The most evocative, stirring part of Terminator: Salvation is the loading screen, a burning red eye glaring out at you from the monitor. After that, it just degenerates into a mindless grind through tediously textured levels, fighting dull enemies and listening to dull characters say “Connor, do this” or “Wasps!” for the thousandth time. This is meant to scare you into taking cover, but these flying annoyances do virtually no damage and appear to be ever-present, their only purpose to throw you into a meaningless fire-fight every 10 steps.

The game is a prequel to the film, being set two years previously. You also don’t get to play as Christian Bale playing John Connor, instead having a Shepard-from-Mass Effect lookalike’s back to stare at instead.

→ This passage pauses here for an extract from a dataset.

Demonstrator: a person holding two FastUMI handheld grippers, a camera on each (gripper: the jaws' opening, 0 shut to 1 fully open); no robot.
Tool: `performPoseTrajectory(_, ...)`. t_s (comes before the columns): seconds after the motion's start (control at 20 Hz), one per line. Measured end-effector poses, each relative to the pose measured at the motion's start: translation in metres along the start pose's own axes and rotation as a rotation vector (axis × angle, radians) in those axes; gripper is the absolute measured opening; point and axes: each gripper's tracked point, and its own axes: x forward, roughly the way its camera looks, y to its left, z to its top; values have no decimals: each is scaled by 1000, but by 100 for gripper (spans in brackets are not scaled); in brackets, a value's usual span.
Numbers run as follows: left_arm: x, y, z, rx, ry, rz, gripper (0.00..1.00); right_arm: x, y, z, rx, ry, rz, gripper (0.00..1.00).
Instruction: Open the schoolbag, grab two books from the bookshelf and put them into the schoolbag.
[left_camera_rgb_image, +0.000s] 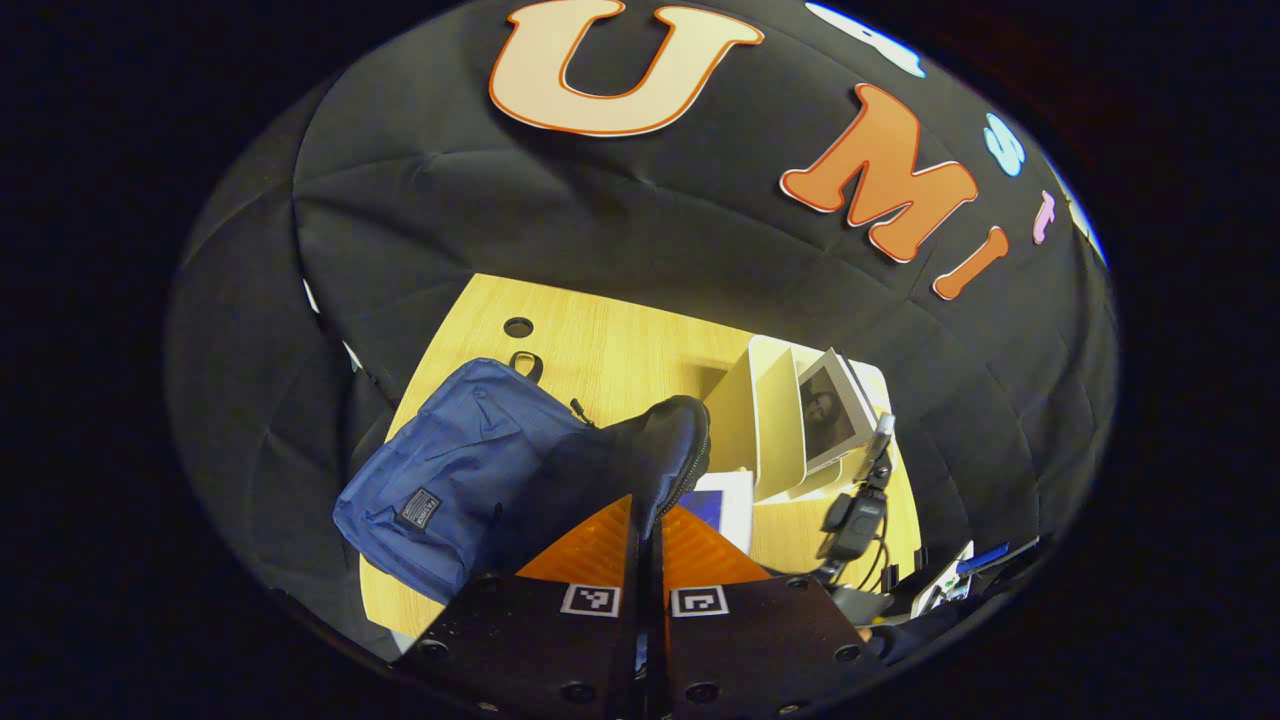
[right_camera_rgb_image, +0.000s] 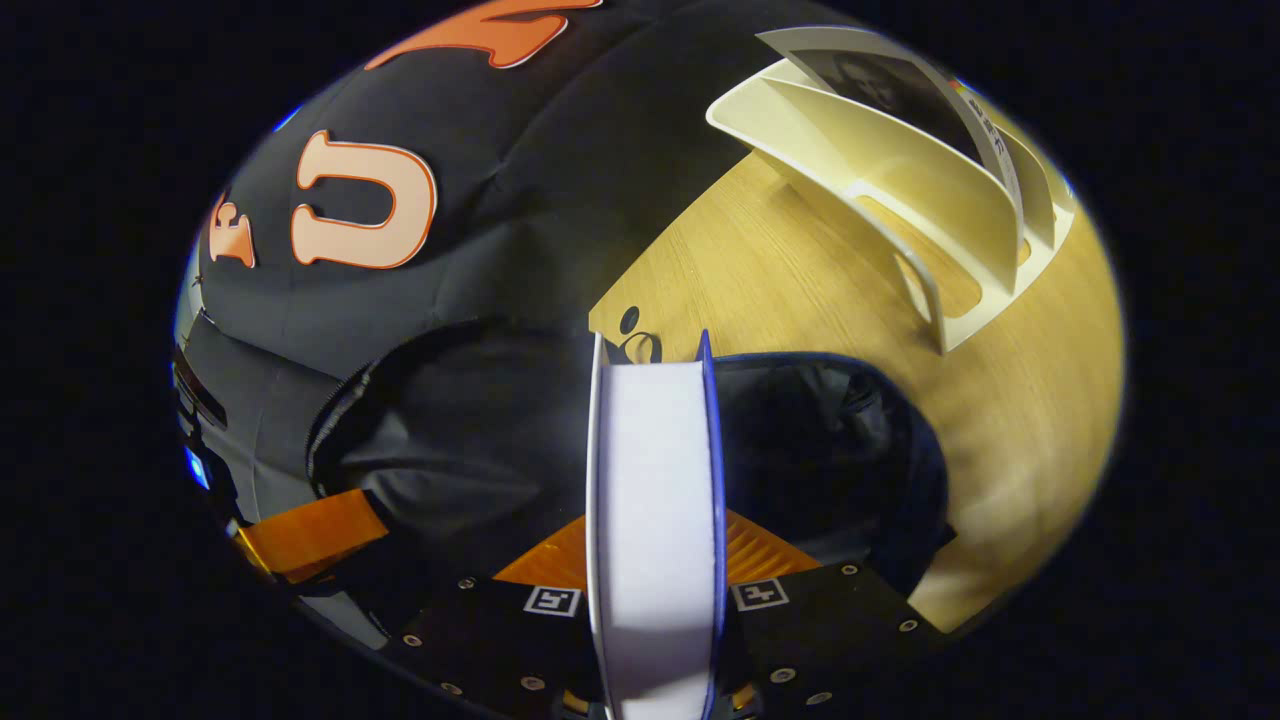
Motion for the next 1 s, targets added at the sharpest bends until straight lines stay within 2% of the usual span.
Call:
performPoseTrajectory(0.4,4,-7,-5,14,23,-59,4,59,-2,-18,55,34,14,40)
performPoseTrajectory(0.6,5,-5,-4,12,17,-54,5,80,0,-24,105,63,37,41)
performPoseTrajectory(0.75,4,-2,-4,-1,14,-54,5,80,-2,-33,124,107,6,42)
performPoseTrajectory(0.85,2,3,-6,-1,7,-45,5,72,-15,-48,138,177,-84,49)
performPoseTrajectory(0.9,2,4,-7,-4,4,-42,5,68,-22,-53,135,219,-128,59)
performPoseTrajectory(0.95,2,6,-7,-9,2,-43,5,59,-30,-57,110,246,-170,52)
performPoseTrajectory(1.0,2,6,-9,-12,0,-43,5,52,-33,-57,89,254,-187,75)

As for the game itself, you’ve seen it before: third-person action shooting with a cover system that you use to roll between bits of broken walls. The combat is broken too, sometimes. If you’ve run out of grenades and are facing the machines that can only be destroyed from the back, but they’re focused on you, you’re stuck until your useless allies decide to shoot them. Which can take a while.

The game is tedious from start to end. Action sequences hardly ever last more than a minute or two, with cut-scenes interrupting every couple of meters. The graphics are bland, the combat is boring and has far too many static gun sequences in it. Considering the license they have, GRIN could have done so much more. But why do that when you can make lots of money off a mindless bit of crap like this?